A prompt that defines a large language model (LLM) as "you are an expert in this field" could instead reduce accuracy, a study found.
On May 3, online media outlet Gigazine reported that a research team led by Jizao Hu at the University of Southern California tested the impact of "expert persona prompts" on six AI models and found performance declined in areas such as coding and math.
Previous studies have suggested that assigning an expert role related to a specific task could improve performance. For example, when asked to explain birds, an AI given the role of a bird expert could provide better answers than one assigned the role of a car expert. As this view spread, prompt guides also emerged that encourage AI to take on an expert role on its own.

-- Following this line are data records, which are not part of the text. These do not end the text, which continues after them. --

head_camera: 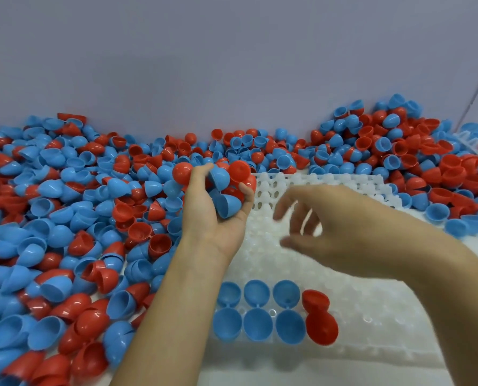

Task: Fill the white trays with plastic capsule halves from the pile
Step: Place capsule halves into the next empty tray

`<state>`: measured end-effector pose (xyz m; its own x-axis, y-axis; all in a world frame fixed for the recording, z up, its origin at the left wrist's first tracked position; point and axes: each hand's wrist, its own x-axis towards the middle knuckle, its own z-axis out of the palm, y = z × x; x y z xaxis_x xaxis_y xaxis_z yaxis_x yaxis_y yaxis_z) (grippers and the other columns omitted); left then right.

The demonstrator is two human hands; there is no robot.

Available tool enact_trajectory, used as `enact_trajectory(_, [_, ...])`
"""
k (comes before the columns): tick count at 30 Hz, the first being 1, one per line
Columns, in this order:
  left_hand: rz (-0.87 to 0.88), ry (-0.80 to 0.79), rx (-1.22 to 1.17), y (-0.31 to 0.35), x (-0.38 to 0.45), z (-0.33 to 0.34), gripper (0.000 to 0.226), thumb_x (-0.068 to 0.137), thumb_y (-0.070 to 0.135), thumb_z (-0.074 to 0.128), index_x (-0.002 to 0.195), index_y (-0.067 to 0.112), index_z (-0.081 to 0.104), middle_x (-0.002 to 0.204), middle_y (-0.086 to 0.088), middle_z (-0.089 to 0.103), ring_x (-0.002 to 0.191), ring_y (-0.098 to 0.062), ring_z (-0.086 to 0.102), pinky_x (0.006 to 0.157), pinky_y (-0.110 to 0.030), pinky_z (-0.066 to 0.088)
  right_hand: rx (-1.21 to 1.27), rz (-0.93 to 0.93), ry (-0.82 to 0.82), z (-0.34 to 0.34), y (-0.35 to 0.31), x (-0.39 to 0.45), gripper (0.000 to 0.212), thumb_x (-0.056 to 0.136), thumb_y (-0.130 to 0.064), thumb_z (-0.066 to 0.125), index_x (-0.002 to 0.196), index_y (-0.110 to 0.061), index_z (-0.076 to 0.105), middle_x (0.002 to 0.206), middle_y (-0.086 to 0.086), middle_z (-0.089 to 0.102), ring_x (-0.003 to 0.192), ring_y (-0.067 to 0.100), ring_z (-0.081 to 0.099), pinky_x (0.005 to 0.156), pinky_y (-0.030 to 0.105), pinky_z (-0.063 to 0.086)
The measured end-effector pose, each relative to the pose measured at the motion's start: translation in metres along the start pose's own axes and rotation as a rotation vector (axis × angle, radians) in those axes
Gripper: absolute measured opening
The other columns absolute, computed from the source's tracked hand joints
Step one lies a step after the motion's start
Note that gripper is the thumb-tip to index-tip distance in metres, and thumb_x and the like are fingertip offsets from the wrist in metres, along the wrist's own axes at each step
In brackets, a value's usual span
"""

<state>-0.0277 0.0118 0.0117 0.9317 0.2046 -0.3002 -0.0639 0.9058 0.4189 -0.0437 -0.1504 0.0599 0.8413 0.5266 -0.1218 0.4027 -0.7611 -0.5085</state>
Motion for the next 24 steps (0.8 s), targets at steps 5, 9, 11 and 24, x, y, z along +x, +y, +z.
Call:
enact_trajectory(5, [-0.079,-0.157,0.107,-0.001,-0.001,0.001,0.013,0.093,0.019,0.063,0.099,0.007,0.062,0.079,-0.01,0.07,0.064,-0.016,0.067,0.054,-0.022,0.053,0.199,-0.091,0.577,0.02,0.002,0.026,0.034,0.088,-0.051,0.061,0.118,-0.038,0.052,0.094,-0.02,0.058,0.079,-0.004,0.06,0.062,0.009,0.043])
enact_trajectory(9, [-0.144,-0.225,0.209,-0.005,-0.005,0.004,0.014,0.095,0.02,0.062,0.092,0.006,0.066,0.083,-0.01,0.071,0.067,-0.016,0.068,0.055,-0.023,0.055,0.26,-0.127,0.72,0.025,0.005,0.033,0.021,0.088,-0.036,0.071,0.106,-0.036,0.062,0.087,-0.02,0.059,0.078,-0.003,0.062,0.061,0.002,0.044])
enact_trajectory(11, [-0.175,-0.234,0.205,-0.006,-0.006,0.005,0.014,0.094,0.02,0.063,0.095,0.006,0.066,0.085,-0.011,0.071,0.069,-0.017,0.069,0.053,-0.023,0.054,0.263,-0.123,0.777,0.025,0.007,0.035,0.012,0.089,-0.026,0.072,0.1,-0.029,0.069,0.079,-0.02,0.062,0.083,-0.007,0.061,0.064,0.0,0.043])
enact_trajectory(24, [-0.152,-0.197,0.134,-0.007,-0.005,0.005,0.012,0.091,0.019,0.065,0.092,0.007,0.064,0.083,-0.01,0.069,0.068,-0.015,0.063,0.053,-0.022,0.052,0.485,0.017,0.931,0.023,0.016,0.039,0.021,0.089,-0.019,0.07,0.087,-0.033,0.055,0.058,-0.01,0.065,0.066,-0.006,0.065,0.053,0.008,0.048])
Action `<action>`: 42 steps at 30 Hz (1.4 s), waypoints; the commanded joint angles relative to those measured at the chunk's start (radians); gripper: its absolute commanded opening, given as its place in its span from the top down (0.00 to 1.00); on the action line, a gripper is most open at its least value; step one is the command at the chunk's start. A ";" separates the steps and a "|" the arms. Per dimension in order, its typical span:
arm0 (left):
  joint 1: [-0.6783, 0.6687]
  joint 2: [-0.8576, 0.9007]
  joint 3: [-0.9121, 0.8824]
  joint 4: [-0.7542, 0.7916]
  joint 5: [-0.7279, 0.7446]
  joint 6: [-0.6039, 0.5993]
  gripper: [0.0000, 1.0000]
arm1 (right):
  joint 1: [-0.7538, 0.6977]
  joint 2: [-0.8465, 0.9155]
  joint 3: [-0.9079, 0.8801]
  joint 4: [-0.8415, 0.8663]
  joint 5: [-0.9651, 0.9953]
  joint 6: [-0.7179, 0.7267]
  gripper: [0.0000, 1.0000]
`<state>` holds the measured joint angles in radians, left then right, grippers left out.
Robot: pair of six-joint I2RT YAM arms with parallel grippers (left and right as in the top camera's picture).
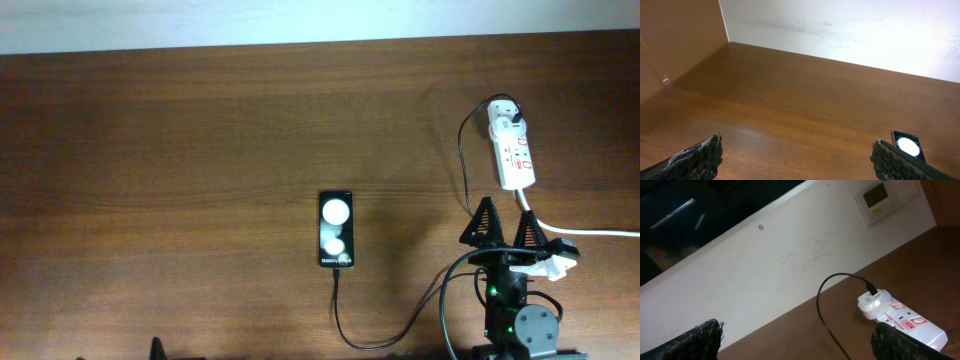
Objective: Plug charger to phone and switch on socket
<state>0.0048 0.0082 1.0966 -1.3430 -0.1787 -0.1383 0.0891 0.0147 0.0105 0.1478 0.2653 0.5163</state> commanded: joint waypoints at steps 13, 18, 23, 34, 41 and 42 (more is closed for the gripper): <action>-0.005 -0.001 0.001 0.001 0.006 0.013 0.01 | -0.003 -0.010 -0.005 -0.205 -0.006 -0.232 0.01; -0.005 -0.002 0.001 0.001 0.006 0.013 0.01 | -0.005 -0.010 -0.005 -0.205 -0.006 -0.232 0.01; -0.005 -0.001 0.001 0.001 0.006 0.013 0.01 | -0.005 -0.008 -0.005 -0.205 -0.006 -0.232 0.01; -0.005 -0.001 0.001 0.001 0.006 0.013 0.01 | -0.005 -0.008 -0.005 -0.205 -0.006 -0.232 0.01; -0.005 -0.001 0.001 0.001 0.006 0.013 0.01 | -0.005 -0.008 -0.005 -0.205 -0.006 -0.232 0.01; -0.005 -0.001 0.001 0.001 0.006 0.013 0.01 | -0.005 -0.008 -0.005 -0.205 -0.006 -0.232 0.01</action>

Hu's team applied different prompts to six models, including Llama-3.1-8B and Qwen2.5-7B, and compared benchmark performance. The tests used both short instructions such as "you are a software engineer" and longer instructions that stressed deep expertise and extensive experience in a specific field.
Results varied by task. On MT-Bench, which measures multi-turn dialogue performance, complex expert prompts partly improved output quality in writing and reasoning. In coding, math and humanities, quality instead fell. The team also found an overall performance decline on MMLU, which evaluates broad knowledge accuracy. The researchers judged that the instruction "you are an expert" did not guarantee better answers.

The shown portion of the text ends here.